Gamma Rays: The most suitable materials shielding gamma radiation are lead and iron. The thickness required will depend on whether the source is producing narrow or broad beam radiation. Primary and secondary protective barriers may be required to block all radiation.

Eye Protection: Employee must wear appropriate eye protection that will not allow the introduction of particles into the eyes. Contact lenses should not be worn.

Clothing, glove and eye protection equipment will provide protection against alpha particles, and some protection against beta particles, depending on thickness, but will not shield gamma radiation.

Clothing: Overgarments, including head coverings and foot covering, should be worn by any employee engaged in handling radioactive substances. These garments are also recommended even if the employee is working with a “glovebox” containment system. Certain clothing fibres may be useful in dosimetry so clothing should be kept. In the event of an accident, large scale release or a large scale clean-up, full protective clothing will be necessary.

Gloves: Employee must wear appropriate protective gloves to prevent contact with this substance. Used gloves may present a radioactive contamination hazard and should be disposed of as radioactive waste.

Respirator: Respirators should provide protection for the respiratory tract against inhalation of most of the radioactive particles encountered in the workplace. Respirators will not offer protection against beta and gamma radiation, but will block alpha particles. Respiratory equipment must be jointly certified by NIOSH/MSHA. The following respiratory protection is recommended. Lower levels of protection may be appropriate depending on containment systems. Consult a qualified health physicist for more information.

General conditions: Type ‘C’ supplied-air respirator with a full face-piece operated in pressure-demand or other positive pressure mode or with a full face piece, helmet or hood operated in continuous-flow mode.

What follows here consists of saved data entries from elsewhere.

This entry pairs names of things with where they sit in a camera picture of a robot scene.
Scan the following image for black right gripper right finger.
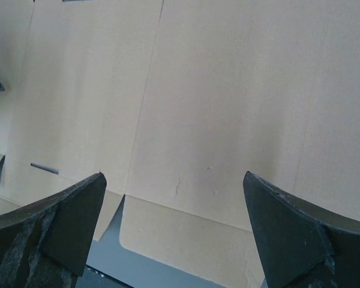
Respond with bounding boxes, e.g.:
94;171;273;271
243;172;360;287

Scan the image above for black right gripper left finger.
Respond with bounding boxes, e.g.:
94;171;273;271
0;173;107;287

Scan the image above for brown cardboard box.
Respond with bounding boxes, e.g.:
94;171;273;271
0;1;360;287

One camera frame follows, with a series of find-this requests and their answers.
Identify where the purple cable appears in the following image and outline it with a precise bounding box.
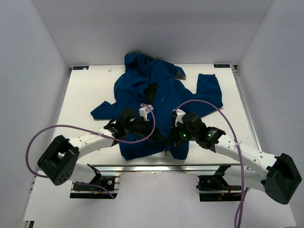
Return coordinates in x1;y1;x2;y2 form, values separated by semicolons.
25;103;156;199
171;99;250;228

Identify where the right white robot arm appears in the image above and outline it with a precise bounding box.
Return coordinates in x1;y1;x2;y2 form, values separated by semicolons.
171;109;302;205

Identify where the blue table label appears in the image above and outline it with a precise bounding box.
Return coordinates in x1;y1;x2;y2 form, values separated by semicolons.
213;64;230;68
72;66;89;70

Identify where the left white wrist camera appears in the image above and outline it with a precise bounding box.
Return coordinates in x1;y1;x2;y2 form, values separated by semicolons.
139;104;153;122

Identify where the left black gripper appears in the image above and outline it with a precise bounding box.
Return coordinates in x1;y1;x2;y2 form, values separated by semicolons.
124;117;165;142

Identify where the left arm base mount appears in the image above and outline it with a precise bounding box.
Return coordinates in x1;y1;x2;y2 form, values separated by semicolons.
70;175;120;200

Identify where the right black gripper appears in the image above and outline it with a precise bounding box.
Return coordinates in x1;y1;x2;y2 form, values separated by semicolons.
165;121;198;146

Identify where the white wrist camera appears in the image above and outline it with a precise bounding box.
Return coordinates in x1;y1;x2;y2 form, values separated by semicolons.
139;104;153;122
171;109;186;127

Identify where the blue zip jacket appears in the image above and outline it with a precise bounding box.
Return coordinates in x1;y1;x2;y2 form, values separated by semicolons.
91;52;223;161

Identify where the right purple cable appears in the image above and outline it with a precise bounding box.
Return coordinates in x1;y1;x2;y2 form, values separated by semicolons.
171;99;250;228

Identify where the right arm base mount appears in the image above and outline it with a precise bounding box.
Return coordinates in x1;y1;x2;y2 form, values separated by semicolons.
196;164;241;202

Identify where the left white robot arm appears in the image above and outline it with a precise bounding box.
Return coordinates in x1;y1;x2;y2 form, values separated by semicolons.
38;104;156;190

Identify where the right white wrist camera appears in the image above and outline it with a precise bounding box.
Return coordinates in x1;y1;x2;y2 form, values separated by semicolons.
171;109;186;127

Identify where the right blue table label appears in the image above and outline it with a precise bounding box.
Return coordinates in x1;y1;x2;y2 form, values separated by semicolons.
213;64;230;68

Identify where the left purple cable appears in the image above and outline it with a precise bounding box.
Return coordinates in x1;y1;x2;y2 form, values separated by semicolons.
25;103;156;199

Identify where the left blue table label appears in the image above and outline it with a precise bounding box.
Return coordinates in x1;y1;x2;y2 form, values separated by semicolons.
72;66;89;70

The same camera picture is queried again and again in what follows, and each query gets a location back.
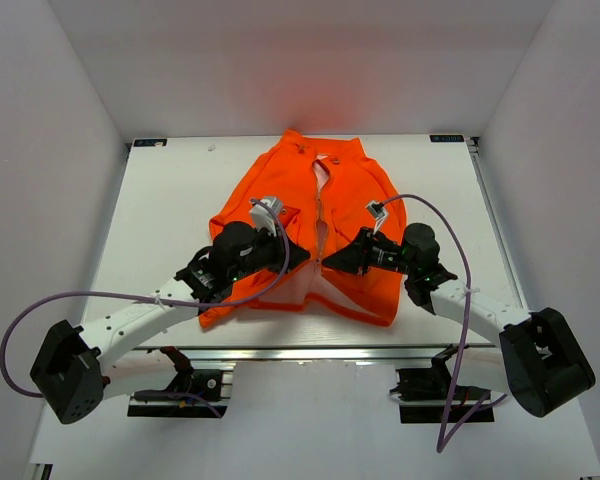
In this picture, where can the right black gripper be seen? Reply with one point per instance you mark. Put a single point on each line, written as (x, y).
(354, 258)

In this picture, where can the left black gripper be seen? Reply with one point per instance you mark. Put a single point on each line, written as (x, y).
(278, 246)

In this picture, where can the orange jacket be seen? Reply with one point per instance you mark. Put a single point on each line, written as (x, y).
(325, 186)

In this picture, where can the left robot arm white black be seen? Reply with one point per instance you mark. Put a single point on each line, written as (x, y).
(78, 367)

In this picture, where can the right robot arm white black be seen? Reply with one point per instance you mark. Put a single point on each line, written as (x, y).
(542, 364)

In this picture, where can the right blue table label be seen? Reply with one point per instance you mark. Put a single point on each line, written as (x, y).
(446, 138)

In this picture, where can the blue table label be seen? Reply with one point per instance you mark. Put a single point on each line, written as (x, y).
(446, 138)
(149, 142)

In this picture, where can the left blue table label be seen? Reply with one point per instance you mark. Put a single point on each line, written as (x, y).
(149, 142)

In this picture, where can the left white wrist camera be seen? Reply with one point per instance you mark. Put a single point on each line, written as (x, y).
(264, 214)

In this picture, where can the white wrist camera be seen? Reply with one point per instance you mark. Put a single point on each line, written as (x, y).
(379, 213)
(264, 214)

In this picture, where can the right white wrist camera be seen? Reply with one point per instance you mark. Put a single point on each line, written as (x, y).
(379, 213)

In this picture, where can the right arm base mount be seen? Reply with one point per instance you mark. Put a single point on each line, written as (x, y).
(423, 377)

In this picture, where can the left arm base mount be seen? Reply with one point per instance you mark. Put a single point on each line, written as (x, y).
(193, 391)

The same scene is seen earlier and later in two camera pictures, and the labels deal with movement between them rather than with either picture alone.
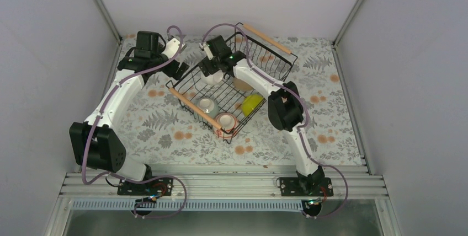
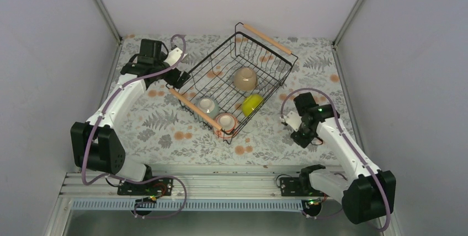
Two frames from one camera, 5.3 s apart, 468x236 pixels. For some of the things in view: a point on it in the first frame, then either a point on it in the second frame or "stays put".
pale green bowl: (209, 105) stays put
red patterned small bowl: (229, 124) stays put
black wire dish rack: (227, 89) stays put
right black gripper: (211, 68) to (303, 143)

Self-contained breathing apparatus with a full face piece operated in pressure-demand or other positive pressure mode.

For firefighting and other immediately dangerous to life or health conditions: Self-contained breathing apparatus with full face piece operated in pressure-demand or other positive pressure mode.

Supplied-air respirator with full face piece and operated in pressure-demand or other positive pressure mode in combination with an auxiliary self-contained breathing apparatus operated in pressure-demand or other positive pressure mode.


United States [2]

The U.S. Nuclear Regulatory Commission (USNRC) has recommended the following radiation exposure limits for the general public and for workers:

General public

0.1 rem/year for the general public and 0.5 rem/year for people who work with patients in nuclear medicine. These regulations are for all forms of radiation combined, so they are not only for plutonium.


5 rem/year for workers in industries where exposure to radiation may occur and 0.5 rem for the pregnancy period following the declaration of pregnancy by a woman in an industry where exposure to radiation may occur.

These recommended radiation exposure limits are for all forms of radiation combined and are not specific to plutonium. The limits are expressed in units called rem (roentgen equivalent man). A rem is a radiation unit that expresses the radiation equivalent dose to a particular organ or tissue. The limits on equivalent dose are used to calculate the limits on the amount of radioactive substances that can be inhaled or ingested.